75603 - L’amour des pinceaux

Ν. Λυγερός

Il pensa que même ceux qui aimaient la peinture ne s’occupaient guère de la qualité des pinceaux. Ils avaient sans doute l’impression que leurs traces n’étaient pas visibles. Aussi ils ne contemplaient que la peinture sur la toile comme un produit en tant que tel et non pas l’aboutissement d’un processus créatif. Et pourtant, il ne savait que trop bien qu’il était possible de déceler leurs mouvements car la peinture et spécialement la peinture à l’huile n’était que leurs traces. Ceci était particulièrement visible qu’elle était généreuse. En effet, lorsque la masse chromatique était importante, les coups de pinceaux avaient même une troisième dimension. Voilà pourquoi les pinceaux étaient si importants à ses yeux.
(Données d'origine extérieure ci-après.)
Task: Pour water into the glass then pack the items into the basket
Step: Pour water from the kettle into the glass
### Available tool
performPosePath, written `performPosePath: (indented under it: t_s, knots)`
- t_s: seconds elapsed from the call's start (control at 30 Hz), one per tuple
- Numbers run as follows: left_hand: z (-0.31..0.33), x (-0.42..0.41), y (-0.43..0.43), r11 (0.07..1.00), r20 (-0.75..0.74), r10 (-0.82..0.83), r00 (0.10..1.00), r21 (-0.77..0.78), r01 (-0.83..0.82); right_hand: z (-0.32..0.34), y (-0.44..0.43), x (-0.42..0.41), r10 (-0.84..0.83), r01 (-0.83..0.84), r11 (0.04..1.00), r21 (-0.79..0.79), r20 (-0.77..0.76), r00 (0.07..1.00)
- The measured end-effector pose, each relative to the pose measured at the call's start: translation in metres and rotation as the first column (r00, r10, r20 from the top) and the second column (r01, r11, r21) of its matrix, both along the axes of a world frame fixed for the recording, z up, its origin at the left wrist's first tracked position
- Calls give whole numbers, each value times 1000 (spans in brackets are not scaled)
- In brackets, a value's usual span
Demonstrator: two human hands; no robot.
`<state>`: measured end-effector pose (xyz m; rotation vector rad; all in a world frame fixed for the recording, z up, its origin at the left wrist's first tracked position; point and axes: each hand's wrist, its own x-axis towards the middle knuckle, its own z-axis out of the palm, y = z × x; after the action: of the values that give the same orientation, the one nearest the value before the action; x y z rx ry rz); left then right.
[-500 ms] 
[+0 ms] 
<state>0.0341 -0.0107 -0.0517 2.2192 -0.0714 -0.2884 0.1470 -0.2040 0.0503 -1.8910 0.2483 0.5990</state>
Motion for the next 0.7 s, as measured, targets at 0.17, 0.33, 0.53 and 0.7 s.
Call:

Il examina sur son bureau leurs différentes caractéristiques. Ils avaient tous une téléologie. Ils étaient l’étendue de la main mais avec des propriétés qui lui étaient totalement inaccessibles. C’est pour cette raison que les pinceaux en soie naturelle avaient sa préférence. Cette souplesse et en même temps cette robustesse capable d’emporter avec elle le poids de la couleur n’était pas sans lui rappeler la source de l’essence de la peinture. Cette dualité mentale, il l’avait sentie sur sa propre peau qui était devenue une nouvelle toile.